From: Patent Tactics, George Brock-Nannestad
Tom Fine on listening taste, repertoire, etc.; quote:
>
> Did I mention how much I don't like chronological-discography compilations?
> This substitutes the
> taste and intents of the artist and producer(s) for some sort of academic
> study of a body of work.
> Boring! Bad enough to waste listening time with rejected takes and false
> starts, but also to destroy
> album continuity and vibe, for the sake of what? I never understood this
> sort of compilation, going
> back to multi-LP collections of the 70's and 80's.

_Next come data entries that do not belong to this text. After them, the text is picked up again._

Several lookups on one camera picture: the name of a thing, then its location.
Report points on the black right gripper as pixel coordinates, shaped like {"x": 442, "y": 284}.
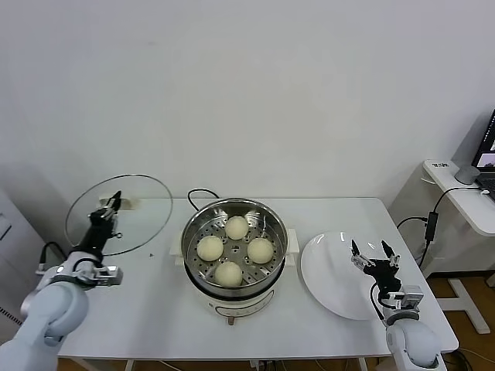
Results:
{"x": 384, "y": 276}

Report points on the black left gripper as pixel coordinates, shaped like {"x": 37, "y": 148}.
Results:
{"x": 98, "y": 232}

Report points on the glass pot lid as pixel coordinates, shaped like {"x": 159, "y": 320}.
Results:
{"x": 147, "y": 216}

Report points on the white steamed baozi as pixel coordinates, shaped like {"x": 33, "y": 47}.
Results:
{"x": 236, "y": 228}
{"x": 260, "y": 250}
{"x": 228, "y": 274}
{"x": 209, "y": 248}

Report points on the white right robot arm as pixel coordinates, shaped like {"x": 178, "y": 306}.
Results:
{"x": 410, "y": 344}

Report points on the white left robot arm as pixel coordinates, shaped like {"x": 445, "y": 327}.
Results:
{"x": 50, "y": 305}

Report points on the stainless steel steamer basket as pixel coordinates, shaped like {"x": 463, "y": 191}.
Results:
{"x": 205, "y": 216}

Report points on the white round plate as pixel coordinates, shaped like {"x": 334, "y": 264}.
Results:
{"x": 332, "y": 278}

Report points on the white floor appliance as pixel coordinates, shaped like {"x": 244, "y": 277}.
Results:
{"x": 19, "y": 239}

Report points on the white side desk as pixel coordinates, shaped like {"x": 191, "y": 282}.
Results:
{"x": 468, "y": 208}

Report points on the white table leg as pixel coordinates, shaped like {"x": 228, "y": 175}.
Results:
{"x": 129, "y": 366}
{"x": 361, "y": 365}

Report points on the grey cylindrical speaker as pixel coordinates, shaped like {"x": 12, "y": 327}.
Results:
{"x": 467, "y": 174}

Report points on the open black laptop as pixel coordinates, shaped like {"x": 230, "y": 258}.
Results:
{"x": 488, "y": 158}

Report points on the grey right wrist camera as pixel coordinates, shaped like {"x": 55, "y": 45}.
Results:
{"x": 410, "y": 297}

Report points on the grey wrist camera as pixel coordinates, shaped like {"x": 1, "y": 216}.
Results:
{"x": 110, "y": 275}
{"x": 410, "y": 297}

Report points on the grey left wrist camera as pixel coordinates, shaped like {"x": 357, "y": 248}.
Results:
{"x": 110, "y": 275}

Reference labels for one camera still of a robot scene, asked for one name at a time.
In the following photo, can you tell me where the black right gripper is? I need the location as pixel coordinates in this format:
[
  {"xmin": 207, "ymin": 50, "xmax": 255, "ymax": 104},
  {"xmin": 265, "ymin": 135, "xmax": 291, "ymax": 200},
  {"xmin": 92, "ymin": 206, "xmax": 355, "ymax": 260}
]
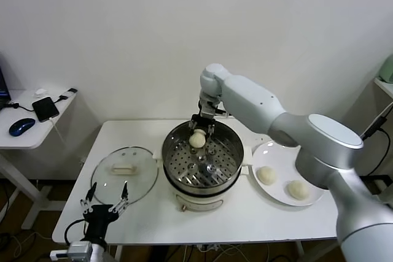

As quite a young person I made the philosophical decision that I never wanted
to be complete in anything that related to an oeuvre. I decided that I never
wanted to have read everything an author had written (I suppose I meant non-
academic stuff). It came after I had read at about 15 the complete Sherlock
Holmes Mysteries, a compilation of everything Arthur Conan Doyle had written
on his famous detective. I had read a lot of the short stories already,
several times, but here they were collected in toto. When I had devoured all
the volumes I had a feeling of emptiness; there would never ever be a chance
of reading virgin text about Sherlock Holmes, the thrill of discovering
something new here was gone forever.
This spilled over into music; classical at first. I deliberately kept a few
Beethoven, Schubert and Brahms quartets away from myself, because I wanted to
reserve some excitement of hearing composers I knew exceedingly well in as
yet unheard material.
The same went for collecting: I did have the view with me from the start, but
it was reinforced when I went through 'the Gramophone (London)' cover-to-
cover in the late 1970s. I found an article by John Freestone, a great
collector and discographer, written after a hiatus of a few years. He
mentioned that in the intervening period (1954-57?) he had completed his
collections of (these names may be wrong) Caruso, Patti and Tamagno; I think
he also had some test pressings. I thought "what a bore, now his collection
is relegated to be a reference collection". But, having since digged much
deeper, even professionally, into collecting and collections, I would venture
to say that there is no-one who can really be complete; there will always be
someone with an out-take, a clandestine recording, the test pressing that was
not shattered after all. And if you have all the repertoire, you switch to
formats: who in their right mind needs a 78 rpm of the Beatles, unless it is
from a different master tape? Quite possibly the drive to completeness simply
switches to neighboring areas because of the emptiness. Label variants, cover
variants, inner sleeve variants, you name it. Irrespective, the thrill of
finding something that you had never seen before remains.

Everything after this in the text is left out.